I'm in the UK, and there were some fundamental differences between the magazine markets in the US vs here (subscription-based vs newsstand being a big one).

We basically plugged every gap in the market, so we had console mags with wordsearches and fart jokes for little kids, we had the aspirational mags that older ones wouldn't be embarrassed to buy, we had official and (multiple) unofficial mags for each format, we made PC mags for gamers, PC mags for tinkerers, Mac and Linux mags, and so on.

All of it produced by very good writers and designers, and almost all of it lost to the internet's freefall towards the lowest common denominator. It's sad to see a topic like this, where the only things people notice about a games journalist is that he's too woke and is shit at Cuphead.
 

STARSBarry

Gold Member
I understand that monetization models have changed in the digital age. Still, if a publisher or developer sends you review codes to play and review their product, while also promoting it, is that journalism?
I can't help but think that's more in line with professional critic/reviewer rather than journalist.

The term seems more appropriate for interviewing people within or who have ties to the gaming industry, covering incidents, or even writing about the development history of a game.

I mean if you read something like EDGE, you get more than just reviews, but your right a majority of videogame "Journalists" are closer to the definition of a professional critic... well the ones that can actually play videogames at least.

I think enough of them do opinion pieces as well, which would fit the modern day definition of journalist just not "investigative journalist" which there are very very few of within the gaming sphere.
 

Happosai

Hold onto your panties
It's very similar today to niche journalism.
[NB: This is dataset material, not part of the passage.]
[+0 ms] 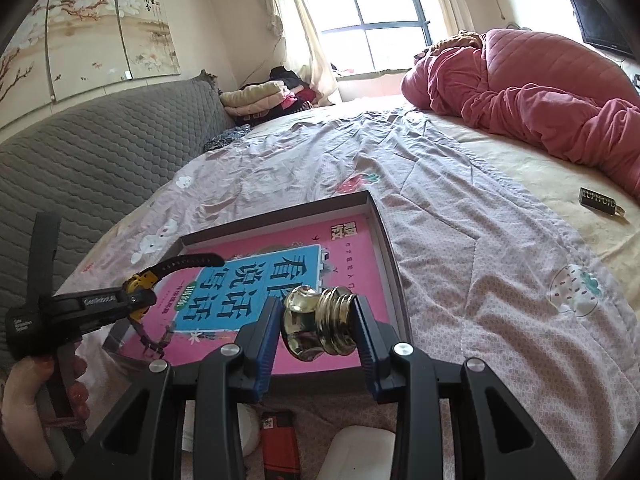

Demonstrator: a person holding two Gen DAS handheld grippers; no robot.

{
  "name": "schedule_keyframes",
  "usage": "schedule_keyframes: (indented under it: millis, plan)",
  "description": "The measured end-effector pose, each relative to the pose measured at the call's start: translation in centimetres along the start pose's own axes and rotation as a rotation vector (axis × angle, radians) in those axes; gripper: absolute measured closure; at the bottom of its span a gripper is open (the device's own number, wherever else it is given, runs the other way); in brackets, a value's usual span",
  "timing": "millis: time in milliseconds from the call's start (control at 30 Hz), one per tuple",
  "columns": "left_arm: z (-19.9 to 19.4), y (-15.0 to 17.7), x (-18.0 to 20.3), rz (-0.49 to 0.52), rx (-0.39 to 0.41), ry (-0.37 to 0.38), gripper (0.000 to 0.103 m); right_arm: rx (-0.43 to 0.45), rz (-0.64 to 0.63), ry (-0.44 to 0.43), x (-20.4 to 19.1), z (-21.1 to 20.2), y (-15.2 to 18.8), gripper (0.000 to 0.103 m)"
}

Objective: Organize rigid objects
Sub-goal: 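Lift the watch over the grey box with left gripper while right gripper carries the knob there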

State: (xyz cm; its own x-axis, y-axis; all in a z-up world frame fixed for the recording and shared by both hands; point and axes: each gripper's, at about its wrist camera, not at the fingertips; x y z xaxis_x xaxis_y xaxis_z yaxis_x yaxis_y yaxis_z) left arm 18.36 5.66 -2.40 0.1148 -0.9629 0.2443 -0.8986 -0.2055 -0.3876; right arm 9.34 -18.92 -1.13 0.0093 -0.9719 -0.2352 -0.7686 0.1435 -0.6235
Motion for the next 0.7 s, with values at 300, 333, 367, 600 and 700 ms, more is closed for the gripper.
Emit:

This isn't every reviewer but you have people who are writing based on an opinion and ignore their target. Many of these 'journalists' are contract but operate like they were freelance. Why is this an issue? Most don't have individual editors. This isn't a modern or today issue either. Friend and I talked about this the other day and we found some of these niche journalists with followings in gaming magazines from the 90s too.

Good journalists do still exist but the best I've chatted with have moved onto other ventures. I still have hope they'll write again though as there's a definitely an interest.
 

ungalo

Member
Game journalism died with print media/magazines when all the gamers moved on
I don't know about the US but in my country video games magazines were an even bigger joke back in the days. There are some exceptions of course but overall, it was pretty pathetic and probably worse than today's websites.

Even old TV shows about video games, when i was a kid i was clueless but now i realize how shit it was lol.